Both these meters only work well for measuring liquid flow rates, and the accuracy of the output of a flow meter deteriorates if there is any entrained gas in the liquid. When drilling into a formation it is quite common for some hydrocarbon gas to be present in the drilling mud. The hydrocarbon gas may be released as the formation is drilled away or produced from productive fractures or reservoir sands adjacent to the borehole 10 before the drilling mud can create an effective seal and filter cake over the borehole face. Whilst the drilling mud is under pressure in the annulus 16 and the annulus return line 28, this gas is either in solution in the drilling mud or compressed to its liquid state. The pressure in the annulus return line 28 downstream of the choke 30a is significantly lower than the pressure in the annulus return line 28 upstream of the choke 30a. As such, as the drilling mud exits the choke 30a, the entrained gas is depressurised, expands, and forms bubbles of gas in the liquid mud. The flow meter is positioned downstream of the choke in standard MPD systems, and these gas bubbles have a detrimental effect on the accuracy of the mass flow measurements obtained from the flow meter, and can even completely disrupt the flow of data from the meter. As discussed above, the mass flow readings are used for detecting kicks or loss of mud to the formation, and so the accuracy of these readings is vital to the stability of the drilling process. This problem is avoided in the present invention by positioning both the flow meters 32, 38 upstream of the choke 30a.
The provision of the filter 40 is advantageous because, without it, the two tubes in the Coriolis flow meter 32 could easily become blocked with particulate debris in the returning fluid, as these tubes each have a smaller cross-section sectional area than the Coriolis meter line 28a.
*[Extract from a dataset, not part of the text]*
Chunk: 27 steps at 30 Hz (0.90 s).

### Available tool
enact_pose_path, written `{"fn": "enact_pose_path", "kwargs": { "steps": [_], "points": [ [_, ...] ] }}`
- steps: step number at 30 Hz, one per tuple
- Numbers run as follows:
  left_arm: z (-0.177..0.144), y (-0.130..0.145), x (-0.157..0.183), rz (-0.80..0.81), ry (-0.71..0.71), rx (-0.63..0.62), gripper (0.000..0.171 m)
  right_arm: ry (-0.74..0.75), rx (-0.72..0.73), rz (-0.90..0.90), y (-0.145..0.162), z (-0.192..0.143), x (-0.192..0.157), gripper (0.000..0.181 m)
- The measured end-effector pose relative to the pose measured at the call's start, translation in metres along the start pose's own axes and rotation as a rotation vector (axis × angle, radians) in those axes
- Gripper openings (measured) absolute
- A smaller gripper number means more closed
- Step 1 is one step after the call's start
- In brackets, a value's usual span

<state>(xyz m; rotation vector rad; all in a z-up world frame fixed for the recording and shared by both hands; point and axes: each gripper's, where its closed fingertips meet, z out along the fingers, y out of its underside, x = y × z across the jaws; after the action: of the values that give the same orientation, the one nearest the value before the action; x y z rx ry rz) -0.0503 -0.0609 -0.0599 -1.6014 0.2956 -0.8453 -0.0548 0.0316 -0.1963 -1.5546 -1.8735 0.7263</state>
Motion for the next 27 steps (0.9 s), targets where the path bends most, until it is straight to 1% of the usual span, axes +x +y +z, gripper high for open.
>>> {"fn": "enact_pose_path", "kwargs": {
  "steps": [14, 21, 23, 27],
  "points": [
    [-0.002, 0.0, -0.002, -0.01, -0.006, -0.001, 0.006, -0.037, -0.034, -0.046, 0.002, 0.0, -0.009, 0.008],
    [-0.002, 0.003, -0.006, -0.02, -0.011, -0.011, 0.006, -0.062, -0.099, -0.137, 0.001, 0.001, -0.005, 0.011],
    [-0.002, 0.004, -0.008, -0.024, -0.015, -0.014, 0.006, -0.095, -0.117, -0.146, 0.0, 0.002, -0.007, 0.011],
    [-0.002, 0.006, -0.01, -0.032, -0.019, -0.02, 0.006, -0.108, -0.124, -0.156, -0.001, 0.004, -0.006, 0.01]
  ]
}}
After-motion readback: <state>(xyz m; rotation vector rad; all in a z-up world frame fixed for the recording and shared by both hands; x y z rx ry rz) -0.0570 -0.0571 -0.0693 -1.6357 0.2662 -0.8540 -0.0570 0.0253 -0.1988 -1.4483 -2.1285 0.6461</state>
Blocking of the Coriolis flow meter 32 could cause the fluid pressure in the system upstream of the flow meter 32 to increase to such an extent that the flow meter 32 or the piping of the Coriolis flow line 28a or annulus return line 28 is damaged or fails completely.
The apertures in the filter 40 are significantly smaller than the cross-section of these tubes so that any debris 42 which is sufficiently large to block the tubes is trapped by the filter 40 and prevented from entering the Coriolis meter 40, as illustrated in
Whilst the provision of the filter 40 minimises the risk of damage to the system because of blocking of the Coriolis flow meter 32, in this embodiment of the invention, as a further safety precaution, the system 36 is provided with a pressure relief line 28b which extends from the annulus return line 28 between the active sonar meter 38 and the Coriolis meter line 28a to a main pressure relief valve 44. This pressure relief valve 44 is a standard pop off type pressure relief valve which normally substantially prevents fluid from flowing along the pressure relief line 28b but which is configured to open to allow fluid to flow along the pressure relief line 28b when the pressure upstream of the valve exceeds a predetermined value. The predetermined value is typically 50 psi below the maximum operating pressure of the lowest pressure rated component in the drilling system, which is usually the closure device 20.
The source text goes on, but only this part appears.